Created attachment 29572 [details] gpu dump (bzip2)
Created attachment 29573 [details] xorg log
Created attachment 29574 [details] kernel log
Created attachment 29575 [details] xorg.conf
You've already using the latest mesa with this patch, right? http://cgit.freedesktop.org/mesa/mesa/commit/?id=acfea5c705f383692e661d37c5cd7da2f3db559b Can you try if this kernel patch provide more info: http://lists.freedesktop.org/archives/intel-gfx/2009-September/004243.html
Above Mesa patch is dedicated for i965 and I got no such hardware ;-) (it's i915, but... there are no apps using 3d when it hangs) I've applied mentioned kernel patch. I will post some results after something occurs.
By the way, it smells like #23699
Created attachment 29603 [details] gpu dump 2
I've just triggered a hang running stellarium after back from s2ram (dump attached).

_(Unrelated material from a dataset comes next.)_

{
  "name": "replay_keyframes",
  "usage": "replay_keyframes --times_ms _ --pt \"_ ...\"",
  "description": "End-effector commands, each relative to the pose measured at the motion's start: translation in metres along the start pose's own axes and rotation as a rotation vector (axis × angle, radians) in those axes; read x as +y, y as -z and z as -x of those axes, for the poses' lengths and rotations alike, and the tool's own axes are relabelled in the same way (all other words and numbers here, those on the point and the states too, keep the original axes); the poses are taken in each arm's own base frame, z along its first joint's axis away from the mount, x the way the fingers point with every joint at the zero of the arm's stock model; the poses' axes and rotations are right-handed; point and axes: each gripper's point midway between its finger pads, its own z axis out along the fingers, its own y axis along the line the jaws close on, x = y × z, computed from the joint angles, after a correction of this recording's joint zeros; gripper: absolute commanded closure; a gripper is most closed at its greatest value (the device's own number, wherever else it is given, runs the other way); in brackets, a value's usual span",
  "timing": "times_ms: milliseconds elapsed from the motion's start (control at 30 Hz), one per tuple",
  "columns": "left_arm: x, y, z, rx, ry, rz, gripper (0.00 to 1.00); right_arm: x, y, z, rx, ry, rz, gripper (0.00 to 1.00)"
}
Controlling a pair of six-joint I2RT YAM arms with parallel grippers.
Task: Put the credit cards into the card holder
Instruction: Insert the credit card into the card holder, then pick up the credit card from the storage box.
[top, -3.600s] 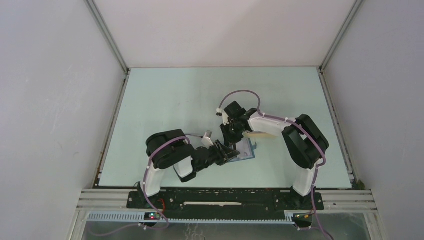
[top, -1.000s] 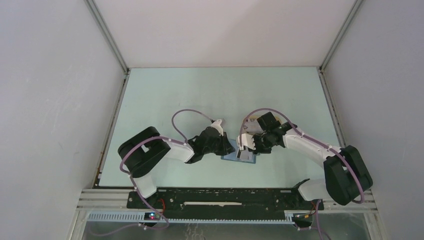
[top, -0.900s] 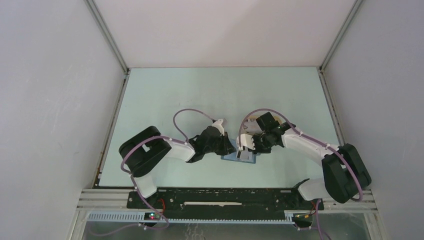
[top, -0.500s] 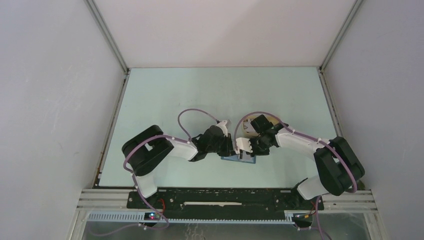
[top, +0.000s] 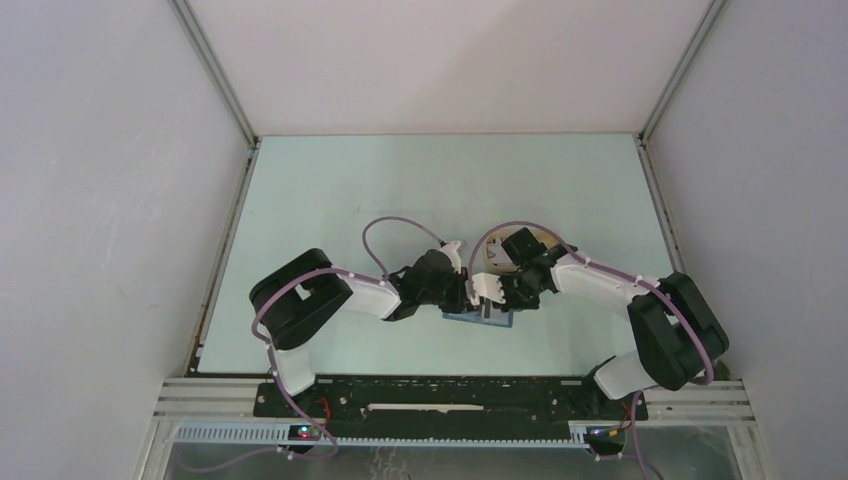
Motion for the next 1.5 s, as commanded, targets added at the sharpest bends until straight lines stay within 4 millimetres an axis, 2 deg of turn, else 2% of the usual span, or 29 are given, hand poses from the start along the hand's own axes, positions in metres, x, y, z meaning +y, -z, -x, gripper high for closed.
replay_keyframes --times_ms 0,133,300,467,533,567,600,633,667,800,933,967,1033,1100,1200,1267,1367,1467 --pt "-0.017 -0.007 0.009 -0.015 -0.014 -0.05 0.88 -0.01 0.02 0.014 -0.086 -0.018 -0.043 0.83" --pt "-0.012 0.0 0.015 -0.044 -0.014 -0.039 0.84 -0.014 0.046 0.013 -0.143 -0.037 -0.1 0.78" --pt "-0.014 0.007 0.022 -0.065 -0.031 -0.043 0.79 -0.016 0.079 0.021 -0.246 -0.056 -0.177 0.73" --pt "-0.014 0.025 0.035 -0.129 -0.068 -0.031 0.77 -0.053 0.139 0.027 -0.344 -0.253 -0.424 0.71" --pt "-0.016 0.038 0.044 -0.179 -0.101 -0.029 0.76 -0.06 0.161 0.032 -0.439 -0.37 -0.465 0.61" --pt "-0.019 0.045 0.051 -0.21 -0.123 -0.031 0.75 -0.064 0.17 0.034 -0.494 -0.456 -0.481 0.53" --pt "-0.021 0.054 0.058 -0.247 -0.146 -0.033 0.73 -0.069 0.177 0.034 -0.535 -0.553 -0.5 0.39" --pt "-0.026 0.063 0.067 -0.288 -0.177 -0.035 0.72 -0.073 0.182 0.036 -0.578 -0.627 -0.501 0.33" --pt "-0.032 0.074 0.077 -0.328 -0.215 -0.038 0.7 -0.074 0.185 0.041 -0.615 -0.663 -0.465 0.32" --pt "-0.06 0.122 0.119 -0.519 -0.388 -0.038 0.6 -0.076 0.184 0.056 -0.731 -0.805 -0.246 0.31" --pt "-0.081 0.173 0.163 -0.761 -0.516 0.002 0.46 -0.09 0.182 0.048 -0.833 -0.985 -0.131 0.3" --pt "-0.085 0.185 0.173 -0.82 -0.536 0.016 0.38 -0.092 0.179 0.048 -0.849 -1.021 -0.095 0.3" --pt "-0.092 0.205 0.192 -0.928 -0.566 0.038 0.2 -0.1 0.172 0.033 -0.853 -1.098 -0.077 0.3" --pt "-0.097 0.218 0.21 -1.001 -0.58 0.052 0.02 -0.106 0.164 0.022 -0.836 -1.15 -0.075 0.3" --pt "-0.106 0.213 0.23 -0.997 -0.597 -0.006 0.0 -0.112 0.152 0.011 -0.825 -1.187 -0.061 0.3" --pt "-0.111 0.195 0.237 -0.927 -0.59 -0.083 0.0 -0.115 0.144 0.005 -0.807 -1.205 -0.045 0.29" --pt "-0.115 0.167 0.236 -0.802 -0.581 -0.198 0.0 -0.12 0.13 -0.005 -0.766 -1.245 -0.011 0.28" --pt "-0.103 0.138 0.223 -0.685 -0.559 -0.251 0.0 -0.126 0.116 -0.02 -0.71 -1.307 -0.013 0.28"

Created attachment 29604 [details] gpu dump before suspend
Created attachment 29605 [details] gpu dump after suspend
Created attachment 29606 [details] stellarium showing big triangles after s2ram (compressed with xz) This screencast shows, that after back from s2ram 3d rendering is broken too.
Unfortunaltely kernel with patch from #5 stays calm as before
00:00.0 Host bridge: Intel Corporation 4 Series Chipset DRAM Controller (rev 03) that's a 965, so please test with the mesa patch.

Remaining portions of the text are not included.